Isabel Hardman Isabel Hardman

Tony Blair has given up on Labour’s leadership election

It’s not entirely surprising that Tony Blair fancied one last chance to plead with his party not to elect Jeremy Corbyn as leader. And it’s not particularly surprising that his piece in today’s Observer is attracting exactly the sort of reaction he expected.

But what is surprising is not just the former Prime Minister’s rather sarcastic tone – he says that ‘someone else said to me: “If you’re writing something again, don’t blah on about winning elections; it really offends them.” It would actually be quite funny if it weren’t tragic.’ – but that he’s not really pleading with his party not to elect Jeremy Corbyn at all.

Of course, he’s quite clear that he thinks this would be a bad plan, writing that all the evidence from polling and focus groups shows that ‘Labour lost because it was considered anti-business and too left’, and he points out without any mincing of his words that ‘Neil Kinnock, Gordon Brown and I have collectively around 150 years of Labour party membership. We’re very different. We disagree on certain things. But on this we’re agreed.’
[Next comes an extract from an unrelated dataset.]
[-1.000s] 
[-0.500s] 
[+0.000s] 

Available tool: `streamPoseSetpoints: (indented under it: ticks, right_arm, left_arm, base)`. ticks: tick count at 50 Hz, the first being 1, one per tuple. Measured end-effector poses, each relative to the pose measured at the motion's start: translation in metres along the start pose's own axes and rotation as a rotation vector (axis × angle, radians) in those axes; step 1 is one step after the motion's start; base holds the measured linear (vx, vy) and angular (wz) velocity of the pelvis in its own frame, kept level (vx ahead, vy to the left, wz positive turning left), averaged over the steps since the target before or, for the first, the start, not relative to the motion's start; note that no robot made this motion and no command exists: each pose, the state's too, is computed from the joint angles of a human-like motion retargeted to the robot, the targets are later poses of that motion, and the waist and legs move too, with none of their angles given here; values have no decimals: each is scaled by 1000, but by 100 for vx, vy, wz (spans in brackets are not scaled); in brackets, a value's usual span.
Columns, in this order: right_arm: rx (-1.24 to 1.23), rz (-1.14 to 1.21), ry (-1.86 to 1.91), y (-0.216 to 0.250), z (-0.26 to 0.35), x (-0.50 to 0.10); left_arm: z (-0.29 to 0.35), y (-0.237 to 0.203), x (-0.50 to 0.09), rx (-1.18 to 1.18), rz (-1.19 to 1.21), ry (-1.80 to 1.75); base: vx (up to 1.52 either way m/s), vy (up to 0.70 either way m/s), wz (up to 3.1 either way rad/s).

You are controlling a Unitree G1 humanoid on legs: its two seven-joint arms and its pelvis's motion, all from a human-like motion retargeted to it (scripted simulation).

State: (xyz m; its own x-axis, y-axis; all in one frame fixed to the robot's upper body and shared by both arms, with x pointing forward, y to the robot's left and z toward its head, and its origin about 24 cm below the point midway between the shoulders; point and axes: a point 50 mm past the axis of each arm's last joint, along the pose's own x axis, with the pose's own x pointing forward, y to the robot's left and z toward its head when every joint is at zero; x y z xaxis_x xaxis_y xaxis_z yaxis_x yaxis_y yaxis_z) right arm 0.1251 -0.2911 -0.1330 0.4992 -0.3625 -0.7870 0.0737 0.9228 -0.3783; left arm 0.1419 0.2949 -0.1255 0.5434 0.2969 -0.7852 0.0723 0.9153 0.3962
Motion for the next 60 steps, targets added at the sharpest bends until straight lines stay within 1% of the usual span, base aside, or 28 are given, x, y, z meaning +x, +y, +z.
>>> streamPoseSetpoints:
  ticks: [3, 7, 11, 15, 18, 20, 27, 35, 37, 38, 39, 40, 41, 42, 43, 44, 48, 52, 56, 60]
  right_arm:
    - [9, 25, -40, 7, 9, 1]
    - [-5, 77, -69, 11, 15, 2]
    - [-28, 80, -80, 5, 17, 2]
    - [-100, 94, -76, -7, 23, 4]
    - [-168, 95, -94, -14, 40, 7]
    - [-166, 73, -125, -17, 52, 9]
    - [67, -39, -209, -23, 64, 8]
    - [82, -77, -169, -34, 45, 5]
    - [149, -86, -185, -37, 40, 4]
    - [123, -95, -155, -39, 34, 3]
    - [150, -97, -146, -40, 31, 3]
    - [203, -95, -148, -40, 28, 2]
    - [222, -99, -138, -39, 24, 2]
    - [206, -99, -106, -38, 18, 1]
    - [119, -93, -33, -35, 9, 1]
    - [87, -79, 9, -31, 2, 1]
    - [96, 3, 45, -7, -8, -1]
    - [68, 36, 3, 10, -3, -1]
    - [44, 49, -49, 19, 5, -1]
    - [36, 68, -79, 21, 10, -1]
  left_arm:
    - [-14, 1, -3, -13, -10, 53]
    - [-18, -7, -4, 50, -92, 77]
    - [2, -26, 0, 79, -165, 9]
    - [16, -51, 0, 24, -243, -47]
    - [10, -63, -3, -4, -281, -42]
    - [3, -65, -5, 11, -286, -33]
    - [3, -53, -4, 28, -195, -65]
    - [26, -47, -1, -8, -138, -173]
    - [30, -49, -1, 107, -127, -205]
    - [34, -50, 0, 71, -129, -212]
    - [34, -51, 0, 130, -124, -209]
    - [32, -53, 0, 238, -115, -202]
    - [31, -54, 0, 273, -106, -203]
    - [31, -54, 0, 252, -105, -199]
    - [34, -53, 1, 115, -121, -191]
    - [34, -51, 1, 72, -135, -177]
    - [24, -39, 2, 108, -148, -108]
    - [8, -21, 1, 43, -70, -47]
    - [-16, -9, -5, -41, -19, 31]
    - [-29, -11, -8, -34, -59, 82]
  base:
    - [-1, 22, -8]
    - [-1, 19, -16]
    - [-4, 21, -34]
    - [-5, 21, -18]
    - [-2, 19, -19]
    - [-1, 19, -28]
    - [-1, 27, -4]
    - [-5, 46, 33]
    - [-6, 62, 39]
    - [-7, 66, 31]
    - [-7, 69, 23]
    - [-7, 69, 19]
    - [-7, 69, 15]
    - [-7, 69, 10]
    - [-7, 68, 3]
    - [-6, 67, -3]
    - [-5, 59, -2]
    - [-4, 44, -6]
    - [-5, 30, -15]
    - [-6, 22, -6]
But he makes clear too that he knows his warnings will make no difference to the ‘Corbynistas’. He accepts that ‘the Labour party is now effectively a changed political party over the space of three months’. Blair has given up on stopping Corbyn. He appears to be making his point so that he can say that he tried his best.

He certainly doesn’t bother trying to woo Corbynistas, describing the phenomenon as ‘Alice in Wonderland’, and characterising the candidate’s supporters thus:

‘It’s a revolution but within a hermetically sealed bubble – not the Westminster one they despise, but one just as remote from actual reality. Those in this bubble feel good about what they’re doing. They’re making all those “in authority” feel their anger and their power. There is a sense of real change because of course the impact on politics is indeed real. The Labour party is now effectively a changed political party over the space of three months.’

What’s also striking about the Blair piece is his admission that he doesn’t fully understand what is going on in his party either, even though he does have a jolly good stab at explaining the rise of anti-politics parties across the developed world. He writes that ‘people like me have a lot of thinking to do. We don’t yet properly understand this’ and adds that he doesn’t know what the answer is to the question of how the party takes on the anti-politics feeling.

All he can conclude is that it is going to take his party a long time to reach that answer too – ‘years to come’, he says – which suggests he hasn’t just given up on his side losing the leadership election next month, but on his party losing the next election too.